What if that kind of growth dries up? America is nobody's economic satellite; there's no export safety net, no bigger economy to serve. (Where would it be? On Mars?) The property bubble wealth effect won't go on forever. I think where it hits the fan is when peak baby boomers are ten years from retirement, and start selling assets to try to make their plans work. That's about five years off, I estimate. In the meantime, the bubble could go on -- it's in the nature of bubbles that you can't predict when they'll end. Greenspan just called it a bubble, but he called the stock bubble a bubble, and it churned on for years anyway.

Japan? I think you should focus on the plight of those in Santa Monica like the Pevec's

r - Cash was also topically dead-on in his more prosaicly descriptive mode:

How high's the water, mama?
Five feet high and risin'
How high's the water, papa?
Five feet high and risin'

Well, the rails are washed out north of town
We gotta head for higher ground
We can't come back till the water comes down,
Five feet high and risin'

Well, it's five feet high and risin'

prosaically ???

I mentioned the GOP "response" above. Maybe they have modified since their "blame game" wasn't selling. Brownie just resigned. Guess his family needs him. And Bush was kinda testy this morning answering reporter's questions. And some more teflon came off as TIME and NEWSWEEK both report that Bush is testy, isolated, has trouble comprehending his speechs etc. Guess the "new Clothes" are getting old.

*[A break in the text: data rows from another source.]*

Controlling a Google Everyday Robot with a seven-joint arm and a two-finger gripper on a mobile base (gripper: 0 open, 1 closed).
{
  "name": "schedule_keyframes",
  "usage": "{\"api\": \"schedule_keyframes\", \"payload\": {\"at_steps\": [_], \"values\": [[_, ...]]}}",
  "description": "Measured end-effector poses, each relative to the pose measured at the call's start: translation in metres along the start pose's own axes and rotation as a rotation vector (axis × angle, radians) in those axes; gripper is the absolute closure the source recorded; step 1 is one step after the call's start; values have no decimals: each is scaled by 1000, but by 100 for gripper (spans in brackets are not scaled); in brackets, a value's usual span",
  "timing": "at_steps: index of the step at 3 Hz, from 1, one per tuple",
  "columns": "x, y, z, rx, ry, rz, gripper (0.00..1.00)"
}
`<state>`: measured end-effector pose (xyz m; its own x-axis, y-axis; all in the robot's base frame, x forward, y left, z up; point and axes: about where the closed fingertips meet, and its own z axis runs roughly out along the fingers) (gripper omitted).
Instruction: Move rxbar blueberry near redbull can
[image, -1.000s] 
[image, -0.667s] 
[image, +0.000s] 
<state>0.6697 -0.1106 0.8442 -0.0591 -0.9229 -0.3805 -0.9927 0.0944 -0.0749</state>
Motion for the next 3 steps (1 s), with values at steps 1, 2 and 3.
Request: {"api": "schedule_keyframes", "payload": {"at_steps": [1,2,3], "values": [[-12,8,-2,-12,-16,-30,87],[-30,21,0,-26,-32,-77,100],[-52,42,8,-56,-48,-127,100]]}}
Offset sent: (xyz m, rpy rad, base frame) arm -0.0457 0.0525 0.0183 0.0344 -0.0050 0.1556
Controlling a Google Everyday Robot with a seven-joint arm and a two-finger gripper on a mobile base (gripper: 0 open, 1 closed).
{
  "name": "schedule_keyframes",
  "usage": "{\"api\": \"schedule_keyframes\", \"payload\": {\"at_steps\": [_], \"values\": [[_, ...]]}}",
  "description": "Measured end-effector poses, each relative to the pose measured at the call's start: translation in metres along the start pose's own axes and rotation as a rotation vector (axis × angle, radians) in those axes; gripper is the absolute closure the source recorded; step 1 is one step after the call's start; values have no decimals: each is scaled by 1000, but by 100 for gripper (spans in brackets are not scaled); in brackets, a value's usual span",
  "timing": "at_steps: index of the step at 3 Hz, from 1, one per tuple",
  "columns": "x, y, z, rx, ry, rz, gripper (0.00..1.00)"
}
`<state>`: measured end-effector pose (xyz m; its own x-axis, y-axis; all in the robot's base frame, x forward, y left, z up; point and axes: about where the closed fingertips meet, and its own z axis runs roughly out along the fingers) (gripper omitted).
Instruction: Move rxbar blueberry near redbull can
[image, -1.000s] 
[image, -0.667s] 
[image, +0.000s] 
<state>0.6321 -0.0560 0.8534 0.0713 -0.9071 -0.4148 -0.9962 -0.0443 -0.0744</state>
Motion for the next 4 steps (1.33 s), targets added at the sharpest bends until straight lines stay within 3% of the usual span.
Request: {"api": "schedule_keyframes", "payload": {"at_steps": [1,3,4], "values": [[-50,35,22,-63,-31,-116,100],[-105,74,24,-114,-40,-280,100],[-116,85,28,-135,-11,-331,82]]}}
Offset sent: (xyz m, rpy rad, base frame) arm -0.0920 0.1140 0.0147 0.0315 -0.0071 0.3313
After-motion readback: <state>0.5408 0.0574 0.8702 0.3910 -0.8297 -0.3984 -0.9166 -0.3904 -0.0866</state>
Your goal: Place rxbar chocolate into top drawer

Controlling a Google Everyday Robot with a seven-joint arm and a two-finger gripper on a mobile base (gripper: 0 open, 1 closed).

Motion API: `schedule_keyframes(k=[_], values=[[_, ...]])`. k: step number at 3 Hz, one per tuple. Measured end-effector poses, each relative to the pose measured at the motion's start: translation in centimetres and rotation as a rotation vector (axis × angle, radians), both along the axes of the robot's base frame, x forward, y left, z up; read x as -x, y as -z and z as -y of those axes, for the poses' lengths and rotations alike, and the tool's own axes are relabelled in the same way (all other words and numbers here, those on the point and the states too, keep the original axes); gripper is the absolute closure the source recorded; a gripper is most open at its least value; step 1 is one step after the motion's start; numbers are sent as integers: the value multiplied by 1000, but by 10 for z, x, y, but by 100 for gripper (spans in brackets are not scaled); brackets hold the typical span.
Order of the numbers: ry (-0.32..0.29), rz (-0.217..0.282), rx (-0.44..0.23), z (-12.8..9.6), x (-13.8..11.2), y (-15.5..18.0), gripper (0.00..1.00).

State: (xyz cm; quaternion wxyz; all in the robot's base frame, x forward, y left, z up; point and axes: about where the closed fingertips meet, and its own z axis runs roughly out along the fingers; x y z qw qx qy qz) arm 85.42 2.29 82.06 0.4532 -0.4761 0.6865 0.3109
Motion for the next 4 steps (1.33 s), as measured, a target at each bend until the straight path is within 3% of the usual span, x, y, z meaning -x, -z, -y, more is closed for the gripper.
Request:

One other thing to contemplate. Greg Palast of the BBC notes that one of the consequences of the Great 1927 Lousiana Flood - the subject of that great Randy Newman song - was the rise of Huey Long. The Kingfish gets a bad rap these days but his "Everyman a King" program included new roads, free textbooks for all, black and white, new schools and hospitals and LSU. FDR was worried about Long's political popularity so much that several historians, Like George Tracthenberg of Columbia and UNC credit New Deal programs like Social Security as ways of countering his appeal.

So will something or someone come out of the bayou this time?